5. The commercial vehicle data closed-loop system according to claim 1, characterized in that, The image processor SOC and the microcontroller MCU communicate with each other via dual redundancy through SPI and UART interfaces.

6. A closed-loop control method for commercial vehicle data, implemented based on the system described in any one of claims 1-5, characterized in that, include: Data acquisition, processing and local storage steps: Raw data is acquired through ADAS cameras, DMS cameras and millimeter-wave radar; The image processor SOC identifies and processes the ADAS video stream and DMS video stream from the camera, and the microcontroller MCU fuses the multi-source information to perform AEBS decision control. At the same time, the original data and the control instructions and status data in the AEBS decision process are encrypted and stored in a protective memory. High-value data screening and preprocessing steps: The image processor SOC performs local screening of the data stored in the protection memory based on preset scene priority rules. In the scene priority rules, the priority of each scene from high to low is as follows: accident scene, AEBS braking scene, forward collision warning (FCW) scene, and normal scene; the screened data is preprocessed by timestamp synchronization and coordinate system alignment. Data encapsulation and uploading steps: The preprocessed data is associated with the encapsulation environment and vehicle status tags, and the data is desensitized and compressed. The ADAS video stream and DMS video stream are video encoded and compressed to form a data packet, which is then uploaded to the cloud platform through the wireless communication module. Cloud service and model iteration steps: The cloud platform uses the uploaded data packet to perform data service and generates a model upgrade instruction based on the service result; in response to the model upgrade instruction, an OTA upgrade package is sent to the integrated ECU through the wireless communication module to update the algorithm model in the integrated ECU.

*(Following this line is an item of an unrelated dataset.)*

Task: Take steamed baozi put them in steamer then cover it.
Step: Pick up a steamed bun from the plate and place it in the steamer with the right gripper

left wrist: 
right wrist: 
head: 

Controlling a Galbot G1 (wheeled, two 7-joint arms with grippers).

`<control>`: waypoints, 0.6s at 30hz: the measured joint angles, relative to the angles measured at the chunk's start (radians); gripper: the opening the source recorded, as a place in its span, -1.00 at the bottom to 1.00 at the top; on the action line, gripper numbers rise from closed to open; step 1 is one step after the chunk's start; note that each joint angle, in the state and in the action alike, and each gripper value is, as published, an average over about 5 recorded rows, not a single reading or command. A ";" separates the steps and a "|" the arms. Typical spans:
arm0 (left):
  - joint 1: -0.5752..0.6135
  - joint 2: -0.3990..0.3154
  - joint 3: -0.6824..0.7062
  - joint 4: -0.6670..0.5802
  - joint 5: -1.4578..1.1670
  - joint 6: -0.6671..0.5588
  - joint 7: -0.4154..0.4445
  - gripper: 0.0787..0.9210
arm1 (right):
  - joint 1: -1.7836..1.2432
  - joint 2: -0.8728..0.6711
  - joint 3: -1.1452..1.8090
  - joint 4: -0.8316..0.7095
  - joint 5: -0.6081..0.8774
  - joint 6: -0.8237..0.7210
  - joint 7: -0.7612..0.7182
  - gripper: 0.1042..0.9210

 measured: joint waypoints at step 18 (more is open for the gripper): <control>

7. The method according to claim 6, characterized in that, In the high-value data screening and preprocessing step, a lightweight neural network model is used to pre-screen key frames in the ADAS video stream and DMS video stream. The key frames include target mutation frames or trajectory change frames. The lightweight neural network model is YOLOv5n or MobileNetV3.

8. The method according to claim 6, characterized in that, In the data encapsulation and uploading steps, the associated environmental tags include weather information, light intensity, and road hazard index obtained based on map services.

9. The method according to claim 6, characterized in that, In the data encapsulation and uploading steps, the compression and packaging involves merging the ADAS video stream, DMS video stream, radar point cloud data, and vehicle CAN bus data within a preset time window before and after the triggering event.

10. The method according to claim 6, characterized in that, In the cloud service and model iteration steps, the data service includes: using the DMS video stream in the data packet to perform secondary identification and analysis of the driver's risk status, and / or fusing AEBS event data, DMS status data and vehicle diagnostic data in the data packet to perform insurance risk control modeling, so as to generate risk assessment results.